Sousa Pereira adiantou que só vai prestar esclarecimentos adicionais às entidades que venham ainda a ser chamadas a intervir neste processo.
O PSD pediu na tarde desta sexta-feira uma audição urgente do ministro da educação, do reitor da U.Porto e do diretor da Faculdade de Medicina para prestarem esclarecimentos sobre as alegadas pressões. Entretanto, o PS e a IL também pediram a audição do ministro da Educação no parlamento.
FAP exige inquérito interno
A Federação Académica do Porto exigiu esta sexta-feira um “inquérito interno” para apurar porque o diretor da Faculdade de Medicina da Universidade do Porto informou da entrada de 30 candidatos em Medicina sem autorização do reitor da Universidade do Porto.

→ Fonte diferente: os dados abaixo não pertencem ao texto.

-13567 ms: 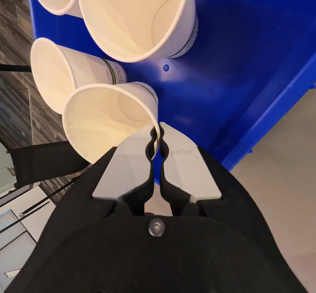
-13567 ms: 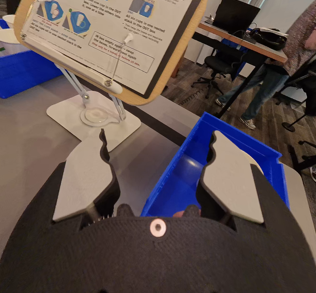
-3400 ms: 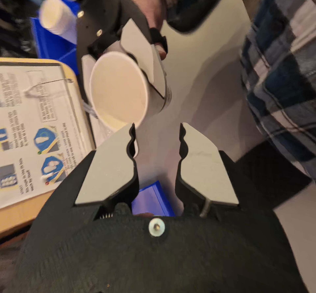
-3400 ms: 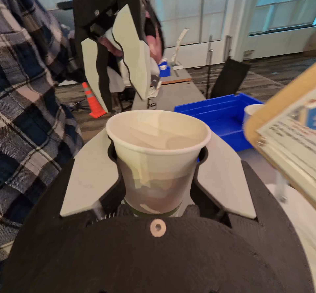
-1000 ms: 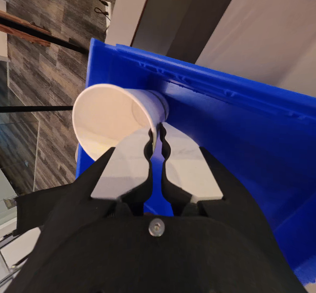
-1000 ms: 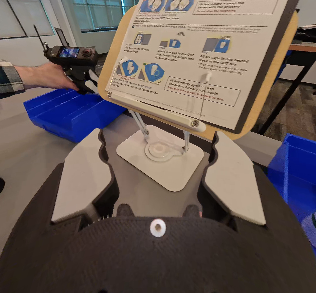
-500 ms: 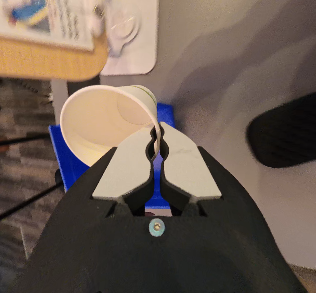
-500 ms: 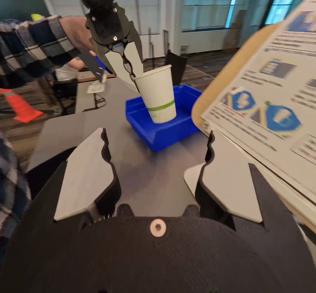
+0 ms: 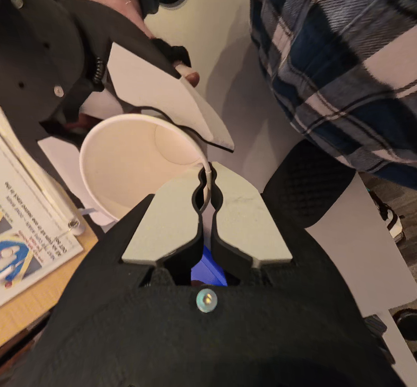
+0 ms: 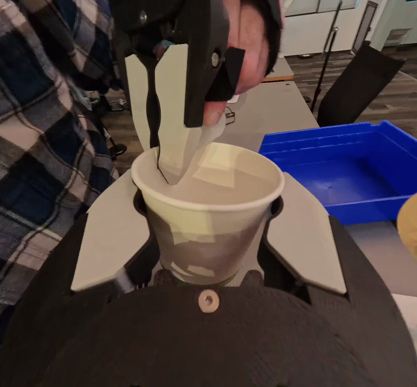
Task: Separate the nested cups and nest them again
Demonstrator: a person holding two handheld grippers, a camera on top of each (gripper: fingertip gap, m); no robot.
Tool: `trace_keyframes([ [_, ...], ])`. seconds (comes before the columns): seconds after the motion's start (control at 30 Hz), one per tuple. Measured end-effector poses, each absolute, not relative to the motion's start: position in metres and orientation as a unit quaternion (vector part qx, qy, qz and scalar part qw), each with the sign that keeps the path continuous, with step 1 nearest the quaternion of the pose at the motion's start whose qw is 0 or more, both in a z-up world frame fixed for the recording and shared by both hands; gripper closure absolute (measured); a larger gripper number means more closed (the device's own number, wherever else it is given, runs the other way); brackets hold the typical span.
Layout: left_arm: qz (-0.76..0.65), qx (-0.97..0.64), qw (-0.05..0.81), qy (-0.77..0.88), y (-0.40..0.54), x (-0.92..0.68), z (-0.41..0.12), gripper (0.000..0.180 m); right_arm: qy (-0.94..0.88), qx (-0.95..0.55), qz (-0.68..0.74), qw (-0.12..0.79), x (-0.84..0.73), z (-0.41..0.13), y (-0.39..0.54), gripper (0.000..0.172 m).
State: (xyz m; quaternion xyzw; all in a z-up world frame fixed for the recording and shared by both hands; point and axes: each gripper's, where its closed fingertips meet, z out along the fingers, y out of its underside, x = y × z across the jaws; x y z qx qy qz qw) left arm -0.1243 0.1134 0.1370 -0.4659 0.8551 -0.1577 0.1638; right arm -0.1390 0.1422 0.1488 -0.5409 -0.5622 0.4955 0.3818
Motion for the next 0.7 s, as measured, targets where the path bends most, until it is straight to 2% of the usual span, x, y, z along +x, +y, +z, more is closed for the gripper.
trace_keyframes([
  [0.3, -0.159, -0.46, 0.176, 0.856, 0.112, -0.103, 0.14, 0.174, -0.524, -0.542, 0.507, 0.419, -0.115, 0.156, 0.141, 0.07],
  [0.37, -0.157, -0.481, 0.211, 0.836, 0.122, -0.097, 0.151, 0.144, -0.514, -0.549, 0.501, 0.43, -0.102, 0.157, 0.146, 0.07],
  [0.4, -0.155, -0.492, 0.227, 0.826, 0.128, -0.095, 0.156, 0.138, -0.506, -0.555, 0.496, 0.436, -0.093, 0.158, 0.151, 0.07],
  [0.53, -0.16, -0.519, 0.286, 0.79, 0.14, -0.093, 0.173, 0.145, -0.451, -0.59, 0.441, 0.504, -0.028, 0.172, 0.197, 0.07],
  [0.7, -0.155, -0.548, 0.261, 0.78, 0.132, -0.101, 0.151, 0.156, -0.315, -0.651, 0.283, 0.63, 0.114, 0.2, 0.297, 0.07],
])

Em entrevista à Lusa, o presidente da FAP, Francisco Fernandes, diz sentir-se “envergonhado” pelo sentimento de frustração que foi provocada a 30 candidatos à licenciatura de Medicina da U.Porto, tida como a melhor universidade de Portugal, e pediu um “inquérito interno” para que se apurem as responsabilidades.
“Defendemos um inquérito interno para que nunca mais isto aconteça. Estamos envergonhados pelo sentimento de frustração que foi provocada aos estudantes e, acima de tudo, como é que é possível a Universidade do Porto, entre reitoria e entidades orgânicas, não se conseguirem entender”, destacou.
Francisco Fernandes lamenta que tenha sido lançado um e-mail pela FMUP sem a autorização do reitor. “A Universidade do Porto é uma só”, frisou.
Segundo o presidente da FAP, “houve um candidato que se despediu do emprego, outro que vendeu a casa, outro que se despediu do trabalho no estrangeiro”. Ou seja, os candidatos que tomaram conhecimento de que se encontravam colocados definitivamente na FMUP mudaram a sua vida.
Este concurso é para estudantes licenciados, pessoas mais velhas que estão entre os 25 e 30 anos, explicou Francisco Fernandes.
Segundo o presidente da FAP, o caso terá tido origem na falta de entendimento entre o Reitor da Universidade do Porto e o atual diretor da Faculdade de Medicina, que foram rivais na eleição para reitor da instituição para o mandato 2022-2026.
A Federação marcou uma reunião de urgência para a noite desta sexta-feira com todas as associações de estudantes da Universidade do Porto para reagir ao “agravamento” da relação entre a U.Porto e o Ministério da Educação.